On Sun, Oct 9, 2011 at 10:44 AM, Raffaele P. Guidi <[email protected]
> wrote:

> Gentlemen, welcome and thank you for joining in (and the opportunity, for
> me and the project, to join the ASF, which is great) . I wrote some notes
> about the current state of the project and some hypothesis on future
> developments which I would like to discuss with you all. These are the
> items I would like to discuss (and sorry for being a bit lengthy):
>
>    - *Design choices*
>    - *New features*
>    - *Integration with other products*
>    - *Build, Test and Continuous integration strategy *
>    - *Miscellanea*
>
> *Design choices*
> *I recently rewrote DM entirely for simplification. It used to have three
> layers (heap, off-heap, file/nosql) and to authomatically push
> forward/backward in the chain items according to their usage. It turned out
> overly complicated and mostly inefficent at runtime (probably mostly because
> of my poor implementation). The singleton facade is proving simple and
> effective and well refects the nature of direct memory - which cannot be
> really freed. But this needs a strategy for feature and behaviour
> composability.*
>
>    - *Singleton *(largely Play! inspired) *approach *- is it good?

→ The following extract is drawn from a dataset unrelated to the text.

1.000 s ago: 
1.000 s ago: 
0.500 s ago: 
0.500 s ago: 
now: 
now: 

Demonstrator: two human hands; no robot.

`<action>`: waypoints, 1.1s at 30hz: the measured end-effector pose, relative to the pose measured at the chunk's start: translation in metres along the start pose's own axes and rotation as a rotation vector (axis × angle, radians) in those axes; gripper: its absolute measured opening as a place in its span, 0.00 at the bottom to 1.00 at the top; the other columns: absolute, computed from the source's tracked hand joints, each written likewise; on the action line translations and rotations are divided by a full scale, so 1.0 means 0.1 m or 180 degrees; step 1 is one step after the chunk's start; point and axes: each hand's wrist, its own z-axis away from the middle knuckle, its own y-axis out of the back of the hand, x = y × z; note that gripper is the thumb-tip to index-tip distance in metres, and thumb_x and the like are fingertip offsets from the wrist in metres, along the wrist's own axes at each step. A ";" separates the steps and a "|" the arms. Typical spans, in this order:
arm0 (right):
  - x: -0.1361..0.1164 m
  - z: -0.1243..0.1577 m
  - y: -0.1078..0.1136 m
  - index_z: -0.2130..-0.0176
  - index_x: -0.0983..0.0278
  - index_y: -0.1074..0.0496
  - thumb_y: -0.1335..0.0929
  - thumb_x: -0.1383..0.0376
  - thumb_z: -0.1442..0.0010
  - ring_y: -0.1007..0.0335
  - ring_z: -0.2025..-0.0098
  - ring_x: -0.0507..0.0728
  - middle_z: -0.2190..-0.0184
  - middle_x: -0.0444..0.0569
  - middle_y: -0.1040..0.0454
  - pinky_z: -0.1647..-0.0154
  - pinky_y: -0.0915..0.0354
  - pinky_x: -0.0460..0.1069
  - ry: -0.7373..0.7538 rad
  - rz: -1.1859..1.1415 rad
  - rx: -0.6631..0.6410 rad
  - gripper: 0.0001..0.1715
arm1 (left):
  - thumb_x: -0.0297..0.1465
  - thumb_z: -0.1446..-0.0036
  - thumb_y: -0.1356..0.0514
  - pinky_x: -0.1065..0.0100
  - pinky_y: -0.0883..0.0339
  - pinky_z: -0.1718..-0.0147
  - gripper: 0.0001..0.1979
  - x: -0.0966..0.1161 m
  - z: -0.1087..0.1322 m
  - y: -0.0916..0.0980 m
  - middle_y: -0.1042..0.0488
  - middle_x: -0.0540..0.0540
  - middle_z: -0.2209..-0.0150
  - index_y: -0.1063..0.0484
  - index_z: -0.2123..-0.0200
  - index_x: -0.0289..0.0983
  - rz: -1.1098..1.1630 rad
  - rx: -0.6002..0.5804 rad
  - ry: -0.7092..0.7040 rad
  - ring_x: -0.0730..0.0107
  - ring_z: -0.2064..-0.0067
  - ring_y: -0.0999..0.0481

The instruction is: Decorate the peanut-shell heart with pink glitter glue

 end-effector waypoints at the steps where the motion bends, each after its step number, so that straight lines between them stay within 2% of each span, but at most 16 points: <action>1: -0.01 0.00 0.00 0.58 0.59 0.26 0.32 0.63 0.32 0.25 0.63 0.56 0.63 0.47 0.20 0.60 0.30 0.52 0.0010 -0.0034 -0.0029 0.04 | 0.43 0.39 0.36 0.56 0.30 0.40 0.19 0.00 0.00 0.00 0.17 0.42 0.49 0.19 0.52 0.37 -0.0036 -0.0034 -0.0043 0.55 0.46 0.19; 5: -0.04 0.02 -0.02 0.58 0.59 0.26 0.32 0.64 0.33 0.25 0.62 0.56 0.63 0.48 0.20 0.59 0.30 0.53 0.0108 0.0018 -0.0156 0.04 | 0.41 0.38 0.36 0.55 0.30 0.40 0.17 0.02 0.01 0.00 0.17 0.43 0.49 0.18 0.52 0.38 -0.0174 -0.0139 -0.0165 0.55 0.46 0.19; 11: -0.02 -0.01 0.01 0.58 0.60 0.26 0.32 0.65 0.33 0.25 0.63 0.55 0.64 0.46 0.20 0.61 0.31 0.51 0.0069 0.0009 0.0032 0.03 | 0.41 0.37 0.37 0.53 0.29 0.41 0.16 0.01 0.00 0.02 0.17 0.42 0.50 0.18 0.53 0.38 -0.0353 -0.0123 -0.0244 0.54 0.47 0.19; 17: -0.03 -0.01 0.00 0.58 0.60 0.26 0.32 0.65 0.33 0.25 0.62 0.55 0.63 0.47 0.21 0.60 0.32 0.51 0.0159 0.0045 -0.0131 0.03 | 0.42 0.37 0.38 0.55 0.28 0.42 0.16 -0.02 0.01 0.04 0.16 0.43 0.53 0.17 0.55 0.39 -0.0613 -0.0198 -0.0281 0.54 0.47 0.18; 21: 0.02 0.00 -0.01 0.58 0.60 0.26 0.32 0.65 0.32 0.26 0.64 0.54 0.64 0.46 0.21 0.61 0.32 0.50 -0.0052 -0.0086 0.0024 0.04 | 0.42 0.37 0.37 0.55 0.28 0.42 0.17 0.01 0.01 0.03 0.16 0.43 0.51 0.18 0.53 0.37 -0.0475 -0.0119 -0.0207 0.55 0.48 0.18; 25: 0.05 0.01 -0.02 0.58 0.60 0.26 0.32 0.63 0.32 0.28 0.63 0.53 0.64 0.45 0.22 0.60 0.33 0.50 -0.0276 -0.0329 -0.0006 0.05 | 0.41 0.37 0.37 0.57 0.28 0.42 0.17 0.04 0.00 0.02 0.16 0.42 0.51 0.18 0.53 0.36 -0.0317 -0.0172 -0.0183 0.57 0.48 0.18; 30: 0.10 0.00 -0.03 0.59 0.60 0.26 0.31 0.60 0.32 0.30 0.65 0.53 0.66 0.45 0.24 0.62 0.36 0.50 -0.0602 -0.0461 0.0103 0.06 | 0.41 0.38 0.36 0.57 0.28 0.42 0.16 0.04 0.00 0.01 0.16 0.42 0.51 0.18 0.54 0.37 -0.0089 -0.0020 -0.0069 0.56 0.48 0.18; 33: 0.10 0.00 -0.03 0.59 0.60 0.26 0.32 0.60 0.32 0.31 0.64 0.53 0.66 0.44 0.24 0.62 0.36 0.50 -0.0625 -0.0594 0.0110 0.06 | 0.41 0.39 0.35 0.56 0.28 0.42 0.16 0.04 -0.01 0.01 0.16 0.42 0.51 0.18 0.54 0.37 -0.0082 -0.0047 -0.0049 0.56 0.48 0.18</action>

>    - *Feature and behaviour composability*  (DI and Feature injection? A
>    plugin system? OSGi?)* - just let's keep things simple and developer
>    friendly*
>
> *New features*
> Adding simple heap cache features would spread usage among those who think
> that would EVENTUALLY need a huge off-heap one (I believe it's the vast
> majority of our potential "customers"). Same thing for file and distributed
> ones. Having both three would qualify DM as an Enterprise Ready (please
> notice the capitalization ;) cache.
>
>    - *Heap storage *- Guava already fits the requirement, of course. We
>    could both use the heap as a "queue" to speed up inserts and serialize 
> later
>    and/or keep most frequently used items into the heap for speed. It's more a
>    design choice than a technical one
>    - *File storage *-  this would be easy to achieve with the same "index"
>    strategy of the off-heap one (I believe JCS does the same)
>    - *Lateral storage *(distributed or replicated) - A possible way to do
>    this: *hazelcast *for map distribution and *Apache Thrift *for intra
>    node communication (node a needs an item stored in node b and then asks for
>    it). I'm not sure hazelcast would perform as well as Guava with multi
>    million item maps, it has to be thoroughly tested for perfomance and memory
>    consumption - should hazelcast not fit the performance requirement we 
> should
>    finda an alternative way to distribute/replicate the map across nodes.
>    *jgroups *with multicasting would be perfect but it's LGPL (well, JCS
>    uses it) and, of course, a custom, maybe thrift based, distribution
>    mechanism could be written ad-hoc
>
> *Integration with other products*
> Providing plugins, integration or just support with/for other
> technologies/products would of course spread adoption. These are the first
> few that pop in my mind at the moment
>
>    - *Apache Cayenne integration* - do I need to tell why? ;)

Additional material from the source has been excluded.